Proverbs 25:11 tells us: “A word fitly spoken is like apples of gold in a setting of silver.”  In other words, saying the right thing at the right time and in the right manner is a wonderful gift that few of us have; and, of all people, preachers need it most.  A preacher must know when to prod the sheep and when to ease up, when to admonish and when to comfort.  And he can’t be fearful to do either one.  If he’s doing it right, your pastor has a difficult task that requires wisdom and discernment.  Furthermore, sheep need to be able to listen to the hard word just as willingly as the easy word.  And I dare say that pastors must be able to receive as they give.  Such makes for a holy, humble people.

That’s what I like to think John is doing here.  These six parallel clauses baffle scholars.  Why are they here?  Why are they written the way they are written?  Why these three classes of people?  No one really knows.  They seem to come out of the blue—some poetic lines sandwiched between teaching about keeping the commandments and warnings about the world and antichrists.  What purpose do these six clauses serve?

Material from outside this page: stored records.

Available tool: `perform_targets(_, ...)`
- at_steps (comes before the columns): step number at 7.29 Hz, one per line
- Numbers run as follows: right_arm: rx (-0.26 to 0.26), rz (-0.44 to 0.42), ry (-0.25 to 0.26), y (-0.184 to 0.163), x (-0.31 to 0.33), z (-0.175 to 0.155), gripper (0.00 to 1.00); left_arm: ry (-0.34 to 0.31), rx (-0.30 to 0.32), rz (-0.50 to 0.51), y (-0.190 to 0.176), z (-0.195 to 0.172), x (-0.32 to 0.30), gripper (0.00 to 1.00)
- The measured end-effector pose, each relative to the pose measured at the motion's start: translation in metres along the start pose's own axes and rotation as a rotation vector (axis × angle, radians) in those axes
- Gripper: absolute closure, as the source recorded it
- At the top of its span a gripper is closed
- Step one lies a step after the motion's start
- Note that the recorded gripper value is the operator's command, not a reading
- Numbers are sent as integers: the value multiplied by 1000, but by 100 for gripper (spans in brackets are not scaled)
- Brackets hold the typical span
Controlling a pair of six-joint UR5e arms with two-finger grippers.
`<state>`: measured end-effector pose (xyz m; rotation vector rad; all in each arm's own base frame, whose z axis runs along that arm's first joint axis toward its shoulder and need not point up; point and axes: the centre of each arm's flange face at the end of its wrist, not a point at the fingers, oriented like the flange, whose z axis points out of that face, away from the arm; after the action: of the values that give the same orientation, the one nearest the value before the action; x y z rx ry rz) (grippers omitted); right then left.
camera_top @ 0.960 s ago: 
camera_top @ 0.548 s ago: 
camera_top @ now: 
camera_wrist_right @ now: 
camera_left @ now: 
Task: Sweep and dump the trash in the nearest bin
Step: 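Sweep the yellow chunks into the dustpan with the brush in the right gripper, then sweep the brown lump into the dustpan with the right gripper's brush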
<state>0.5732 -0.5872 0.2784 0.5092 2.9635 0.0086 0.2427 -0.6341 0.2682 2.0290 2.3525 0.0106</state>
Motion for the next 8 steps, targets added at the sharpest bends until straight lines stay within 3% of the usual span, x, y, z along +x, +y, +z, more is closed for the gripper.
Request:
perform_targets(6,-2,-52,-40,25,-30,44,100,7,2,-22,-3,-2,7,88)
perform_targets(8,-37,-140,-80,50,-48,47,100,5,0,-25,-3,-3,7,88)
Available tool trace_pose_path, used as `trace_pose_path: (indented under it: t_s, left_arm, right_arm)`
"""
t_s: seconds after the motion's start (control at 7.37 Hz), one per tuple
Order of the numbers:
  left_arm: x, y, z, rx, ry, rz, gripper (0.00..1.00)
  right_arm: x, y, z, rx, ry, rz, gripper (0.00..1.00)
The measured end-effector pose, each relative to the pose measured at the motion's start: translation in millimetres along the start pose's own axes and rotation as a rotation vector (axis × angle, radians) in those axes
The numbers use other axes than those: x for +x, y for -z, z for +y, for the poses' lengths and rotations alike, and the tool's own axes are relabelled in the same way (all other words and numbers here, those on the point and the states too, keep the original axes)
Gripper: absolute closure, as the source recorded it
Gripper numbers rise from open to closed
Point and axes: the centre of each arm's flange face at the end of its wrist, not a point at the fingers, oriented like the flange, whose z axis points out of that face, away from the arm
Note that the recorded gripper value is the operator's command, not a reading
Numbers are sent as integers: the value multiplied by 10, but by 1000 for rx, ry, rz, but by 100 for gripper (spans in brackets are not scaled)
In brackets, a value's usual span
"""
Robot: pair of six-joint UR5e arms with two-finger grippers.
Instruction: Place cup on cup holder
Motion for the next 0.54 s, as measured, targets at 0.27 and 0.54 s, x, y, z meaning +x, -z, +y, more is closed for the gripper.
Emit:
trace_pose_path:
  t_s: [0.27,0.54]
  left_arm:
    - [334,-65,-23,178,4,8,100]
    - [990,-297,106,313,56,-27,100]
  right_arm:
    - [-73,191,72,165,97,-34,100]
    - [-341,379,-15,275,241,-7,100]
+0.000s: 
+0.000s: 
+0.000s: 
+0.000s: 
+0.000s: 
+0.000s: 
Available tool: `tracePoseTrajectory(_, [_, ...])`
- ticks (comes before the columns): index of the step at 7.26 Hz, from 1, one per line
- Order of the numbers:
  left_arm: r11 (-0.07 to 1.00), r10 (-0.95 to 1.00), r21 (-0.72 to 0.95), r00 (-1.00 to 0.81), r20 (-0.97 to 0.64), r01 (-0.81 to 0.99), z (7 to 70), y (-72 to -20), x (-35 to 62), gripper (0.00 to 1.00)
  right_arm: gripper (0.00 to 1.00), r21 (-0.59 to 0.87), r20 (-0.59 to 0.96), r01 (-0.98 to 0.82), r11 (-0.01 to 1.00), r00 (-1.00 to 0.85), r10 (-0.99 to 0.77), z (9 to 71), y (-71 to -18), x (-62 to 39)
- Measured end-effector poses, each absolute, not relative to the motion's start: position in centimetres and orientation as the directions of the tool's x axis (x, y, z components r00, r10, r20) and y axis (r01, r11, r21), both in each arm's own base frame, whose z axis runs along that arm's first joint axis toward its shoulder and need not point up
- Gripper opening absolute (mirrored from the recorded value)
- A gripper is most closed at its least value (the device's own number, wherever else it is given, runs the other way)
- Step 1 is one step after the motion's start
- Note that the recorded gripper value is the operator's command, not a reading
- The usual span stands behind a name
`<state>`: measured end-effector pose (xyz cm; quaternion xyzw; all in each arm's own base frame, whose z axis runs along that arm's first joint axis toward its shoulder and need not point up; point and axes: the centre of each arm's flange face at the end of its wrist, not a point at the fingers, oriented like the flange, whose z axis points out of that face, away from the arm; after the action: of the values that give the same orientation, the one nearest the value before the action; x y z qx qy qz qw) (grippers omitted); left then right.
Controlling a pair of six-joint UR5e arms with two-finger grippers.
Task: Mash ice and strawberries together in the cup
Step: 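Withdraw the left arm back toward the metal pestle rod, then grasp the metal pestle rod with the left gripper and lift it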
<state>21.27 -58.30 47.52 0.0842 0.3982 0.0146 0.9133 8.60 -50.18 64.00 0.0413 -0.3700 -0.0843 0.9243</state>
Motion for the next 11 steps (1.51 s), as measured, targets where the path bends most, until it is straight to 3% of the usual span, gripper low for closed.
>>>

I don’t pretend to know the answer, but I wonder if John is stopping to take a break from the heavier matters he has covered: Our Lord’s coming in the flesh, his being our advocate at the side of the Father, his propitiation, walking in the light, keeping the commandments, and loving one another.  I wonder if he is stopping to encourage his readers before moving on to other weighty matters.  He reminds the children, perhaps new believers, that their sins are forgiven for Christ’s sake and that through him have come to know the Father.  He encourages the fathers, perhaps those who have long been believers, that they have not only known the Father but know His greatness, His eternity, His omnipotence, and His steadfast love as well.  And he encourages the young men to exercise their strength in the midst of temptation, which tends to be the time when temptations for men are strongest.  He tells them that the word of God abides in them and thereby implores them to stand fast and resist in the strength of that word.  The fact that the Apostle repeats himself with each group further shows his deep concern to encourage them to righteous living.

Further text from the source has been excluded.